Take the records below from their first line to the line with "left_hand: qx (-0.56", and restate those lines word for word.

Content starts

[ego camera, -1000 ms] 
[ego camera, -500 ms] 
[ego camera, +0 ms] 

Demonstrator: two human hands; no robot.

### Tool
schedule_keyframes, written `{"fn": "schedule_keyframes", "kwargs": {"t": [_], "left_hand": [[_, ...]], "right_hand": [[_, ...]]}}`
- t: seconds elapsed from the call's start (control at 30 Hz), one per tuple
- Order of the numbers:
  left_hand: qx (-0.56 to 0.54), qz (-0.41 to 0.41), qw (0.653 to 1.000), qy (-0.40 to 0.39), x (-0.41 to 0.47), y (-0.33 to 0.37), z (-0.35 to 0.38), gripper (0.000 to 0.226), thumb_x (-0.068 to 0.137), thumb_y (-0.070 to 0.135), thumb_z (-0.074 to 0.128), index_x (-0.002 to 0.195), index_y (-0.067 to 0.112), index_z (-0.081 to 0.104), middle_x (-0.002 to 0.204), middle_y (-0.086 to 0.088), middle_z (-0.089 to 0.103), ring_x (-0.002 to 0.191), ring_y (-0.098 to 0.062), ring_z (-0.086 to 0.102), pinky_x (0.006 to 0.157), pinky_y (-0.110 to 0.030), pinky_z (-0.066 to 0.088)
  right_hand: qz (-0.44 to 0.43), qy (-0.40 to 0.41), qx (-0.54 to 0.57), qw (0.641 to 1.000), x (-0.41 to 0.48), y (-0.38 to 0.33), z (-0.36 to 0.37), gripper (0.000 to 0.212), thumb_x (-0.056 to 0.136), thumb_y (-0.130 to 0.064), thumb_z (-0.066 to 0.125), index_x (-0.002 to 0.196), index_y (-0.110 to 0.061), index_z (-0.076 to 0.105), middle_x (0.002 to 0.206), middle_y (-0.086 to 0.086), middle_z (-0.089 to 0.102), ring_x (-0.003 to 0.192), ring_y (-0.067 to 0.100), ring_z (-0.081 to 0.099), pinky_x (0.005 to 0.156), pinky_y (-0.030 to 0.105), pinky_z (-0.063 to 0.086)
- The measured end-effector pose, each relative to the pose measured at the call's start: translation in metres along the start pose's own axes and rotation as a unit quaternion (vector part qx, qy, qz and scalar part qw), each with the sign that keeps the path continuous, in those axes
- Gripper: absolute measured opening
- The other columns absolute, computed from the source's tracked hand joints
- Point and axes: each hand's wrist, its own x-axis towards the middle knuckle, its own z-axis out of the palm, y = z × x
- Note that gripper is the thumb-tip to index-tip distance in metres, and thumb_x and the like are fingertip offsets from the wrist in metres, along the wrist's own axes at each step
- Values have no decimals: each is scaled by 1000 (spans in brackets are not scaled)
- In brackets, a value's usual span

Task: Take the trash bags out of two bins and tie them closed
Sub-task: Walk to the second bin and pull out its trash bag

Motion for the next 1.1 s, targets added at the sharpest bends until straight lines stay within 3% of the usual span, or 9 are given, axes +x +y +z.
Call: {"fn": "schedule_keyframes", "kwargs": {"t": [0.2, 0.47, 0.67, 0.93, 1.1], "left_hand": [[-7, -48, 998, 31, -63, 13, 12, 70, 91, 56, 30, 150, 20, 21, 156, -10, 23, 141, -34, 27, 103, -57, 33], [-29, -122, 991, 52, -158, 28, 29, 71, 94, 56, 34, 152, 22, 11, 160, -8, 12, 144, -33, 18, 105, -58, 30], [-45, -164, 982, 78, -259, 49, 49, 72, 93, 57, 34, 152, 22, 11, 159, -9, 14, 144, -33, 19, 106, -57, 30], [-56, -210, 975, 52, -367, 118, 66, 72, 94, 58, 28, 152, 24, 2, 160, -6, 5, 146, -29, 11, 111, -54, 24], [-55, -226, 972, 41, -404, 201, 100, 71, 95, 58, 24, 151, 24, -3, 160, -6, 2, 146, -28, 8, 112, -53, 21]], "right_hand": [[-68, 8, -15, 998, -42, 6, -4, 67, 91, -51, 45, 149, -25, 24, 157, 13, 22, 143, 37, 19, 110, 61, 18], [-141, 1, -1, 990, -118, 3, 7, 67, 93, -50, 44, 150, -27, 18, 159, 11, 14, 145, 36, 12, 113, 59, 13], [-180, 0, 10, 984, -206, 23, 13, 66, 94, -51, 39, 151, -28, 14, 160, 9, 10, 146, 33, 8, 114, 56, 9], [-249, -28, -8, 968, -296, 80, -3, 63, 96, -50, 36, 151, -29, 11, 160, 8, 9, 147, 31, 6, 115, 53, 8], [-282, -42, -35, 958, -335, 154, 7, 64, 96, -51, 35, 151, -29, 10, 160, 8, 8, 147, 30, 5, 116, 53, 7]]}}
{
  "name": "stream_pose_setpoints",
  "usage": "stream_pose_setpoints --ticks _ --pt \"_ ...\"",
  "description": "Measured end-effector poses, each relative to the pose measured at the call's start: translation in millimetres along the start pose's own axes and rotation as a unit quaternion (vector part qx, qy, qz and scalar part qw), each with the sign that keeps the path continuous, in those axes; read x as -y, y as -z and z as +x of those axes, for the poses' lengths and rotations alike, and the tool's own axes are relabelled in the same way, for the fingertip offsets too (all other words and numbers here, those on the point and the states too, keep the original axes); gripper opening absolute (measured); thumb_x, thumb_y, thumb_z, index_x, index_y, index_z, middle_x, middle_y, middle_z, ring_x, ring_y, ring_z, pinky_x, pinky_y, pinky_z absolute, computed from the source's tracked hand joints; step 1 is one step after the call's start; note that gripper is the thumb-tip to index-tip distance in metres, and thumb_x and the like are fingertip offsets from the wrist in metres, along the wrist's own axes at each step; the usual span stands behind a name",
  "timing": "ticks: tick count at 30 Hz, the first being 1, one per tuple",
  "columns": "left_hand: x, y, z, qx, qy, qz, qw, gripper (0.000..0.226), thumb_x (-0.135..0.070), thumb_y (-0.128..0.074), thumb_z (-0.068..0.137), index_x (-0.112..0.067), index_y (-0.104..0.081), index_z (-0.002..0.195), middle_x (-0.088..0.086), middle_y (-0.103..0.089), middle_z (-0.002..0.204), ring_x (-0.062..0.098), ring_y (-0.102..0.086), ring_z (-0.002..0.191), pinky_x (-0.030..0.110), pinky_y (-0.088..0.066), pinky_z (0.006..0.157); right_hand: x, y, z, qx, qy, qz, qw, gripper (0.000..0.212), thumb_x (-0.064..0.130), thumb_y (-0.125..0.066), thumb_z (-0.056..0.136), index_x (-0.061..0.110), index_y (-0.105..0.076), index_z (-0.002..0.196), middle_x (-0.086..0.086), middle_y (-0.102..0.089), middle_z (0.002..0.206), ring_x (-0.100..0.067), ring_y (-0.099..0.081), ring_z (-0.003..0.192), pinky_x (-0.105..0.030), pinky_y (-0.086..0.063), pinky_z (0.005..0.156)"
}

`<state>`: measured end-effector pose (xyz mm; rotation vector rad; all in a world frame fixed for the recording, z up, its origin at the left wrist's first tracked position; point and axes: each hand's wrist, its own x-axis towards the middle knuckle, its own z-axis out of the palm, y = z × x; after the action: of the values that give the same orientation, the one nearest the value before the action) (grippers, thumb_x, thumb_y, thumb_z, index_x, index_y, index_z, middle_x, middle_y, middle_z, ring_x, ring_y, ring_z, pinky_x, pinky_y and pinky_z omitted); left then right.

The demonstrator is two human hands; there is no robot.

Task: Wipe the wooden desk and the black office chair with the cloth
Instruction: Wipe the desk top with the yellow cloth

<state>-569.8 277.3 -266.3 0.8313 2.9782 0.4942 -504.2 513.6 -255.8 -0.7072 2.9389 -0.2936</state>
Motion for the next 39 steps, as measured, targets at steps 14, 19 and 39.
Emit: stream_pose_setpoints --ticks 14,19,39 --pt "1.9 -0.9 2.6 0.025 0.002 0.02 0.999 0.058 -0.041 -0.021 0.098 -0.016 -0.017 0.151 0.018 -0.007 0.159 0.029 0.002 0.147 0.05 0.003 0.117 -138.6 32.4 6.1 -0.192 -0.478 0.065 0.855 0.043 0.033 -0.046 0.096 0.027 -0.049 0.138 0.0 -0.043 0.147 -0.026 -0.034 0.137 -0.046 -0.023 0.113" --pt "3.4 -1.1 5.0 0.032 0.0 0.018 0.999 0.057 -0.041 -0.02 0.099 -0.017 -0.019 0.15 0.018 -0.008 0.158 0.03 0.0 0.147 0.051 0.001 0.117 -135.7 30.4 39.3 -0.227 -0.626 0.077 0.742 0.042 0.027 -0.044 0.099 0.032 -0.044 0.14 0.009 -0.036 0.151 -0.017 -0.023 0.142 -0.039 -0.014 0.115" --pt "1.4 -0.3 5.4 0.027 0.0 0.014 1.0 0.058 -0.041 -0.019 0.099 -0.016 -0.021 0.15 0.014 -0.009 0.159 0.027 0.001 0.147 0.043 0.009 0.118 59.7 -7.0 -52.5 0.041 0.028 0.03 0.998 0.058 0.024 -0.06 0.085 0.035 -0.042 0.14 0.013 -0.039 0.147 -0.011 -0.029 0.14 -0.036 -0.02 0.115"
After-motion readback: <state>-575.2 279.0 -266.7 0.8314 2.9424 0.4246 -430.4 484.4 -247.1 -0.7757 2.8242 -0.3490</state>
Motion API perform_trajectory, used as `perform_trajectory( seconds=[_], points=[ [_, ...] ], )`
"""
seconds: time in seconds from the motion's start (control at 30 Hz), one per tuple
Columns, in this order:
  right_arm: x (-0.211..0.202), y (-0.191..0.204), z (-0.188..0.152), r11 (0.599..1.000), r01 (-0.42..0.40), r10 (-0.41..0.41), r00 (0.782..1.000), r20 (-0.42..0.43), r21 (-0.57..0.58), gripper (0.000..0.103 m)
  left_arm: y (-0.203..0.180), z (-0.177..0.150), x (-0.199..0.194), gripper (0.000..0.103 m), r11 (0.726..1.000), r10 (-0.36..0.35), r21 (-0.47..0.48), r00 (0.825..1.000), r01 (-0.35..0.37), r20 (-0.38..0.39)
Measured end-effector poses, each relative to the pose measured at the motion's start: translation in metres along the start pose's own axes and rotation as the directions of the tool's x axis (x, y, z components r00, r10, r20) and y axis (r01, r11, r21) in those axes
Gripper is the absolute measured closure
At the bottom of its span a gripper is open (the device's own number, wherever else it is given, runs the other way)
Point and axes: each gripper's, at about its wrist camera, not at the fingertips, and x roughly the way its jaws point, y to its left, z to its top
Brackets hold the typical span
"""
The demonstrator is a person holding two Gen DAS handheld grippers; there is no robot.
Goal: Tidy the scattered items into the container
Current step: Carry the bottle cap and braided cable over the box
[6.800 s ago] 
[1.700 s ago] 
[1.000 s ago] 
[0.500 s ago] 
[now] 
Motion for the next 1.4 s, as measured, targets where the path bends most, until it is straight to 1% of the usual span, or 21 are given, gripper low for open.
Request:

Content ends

◆ TASK OUTPUT
[ego camera, -1000 ms] 
[ego camera, -500 ms] 
[ego camera, +0 ms] 

Demonstrator: two human hands; no robot.

### Tool
schedule_keyframes, written `{"fn": "schedule_keyframes", "kwargs": {"t": [_], "left_hand": [[_, ...]], "right_hand": [[_, ...]]}}`
- t: seconds elapsed from the call's start (control at 30 Hz), one per tuple
- Order of the numbers:
  left_hand: qx (-0.56 to 0.54), qz (-0.41 to 0.41), qw (0.653 to 1.000), qy (-0.40 to 0.39), x (-0.41 to 0.47), y (-0.33 to 0.37), z (-0.35 to 0.38), gripper (0.000 to 0.226), thumb_x (-0.068 to 0.137), thumb_y (-0.070 to 0.135), thumb_z (-0.074 to 0.128), index_x (-0.002 to 0.195), index_y (-0.067 to 0.112), index_z (-0.081 to 0.104), middle_x (-0.002 to 0.204), middle_y (-0.086 to 0.088), middle_z (-0.089 to 0.103), ring_x (-0.002 to 0.191), ring_y (-0.098 to 0.062), ring_z (-0.086 to 0.102), pinky_x (0.006 to 0.157), pinky_y (-0.110 to 0.030), pinky_z (-0.066 to 0.088)

Nothing further is needed for the exercise.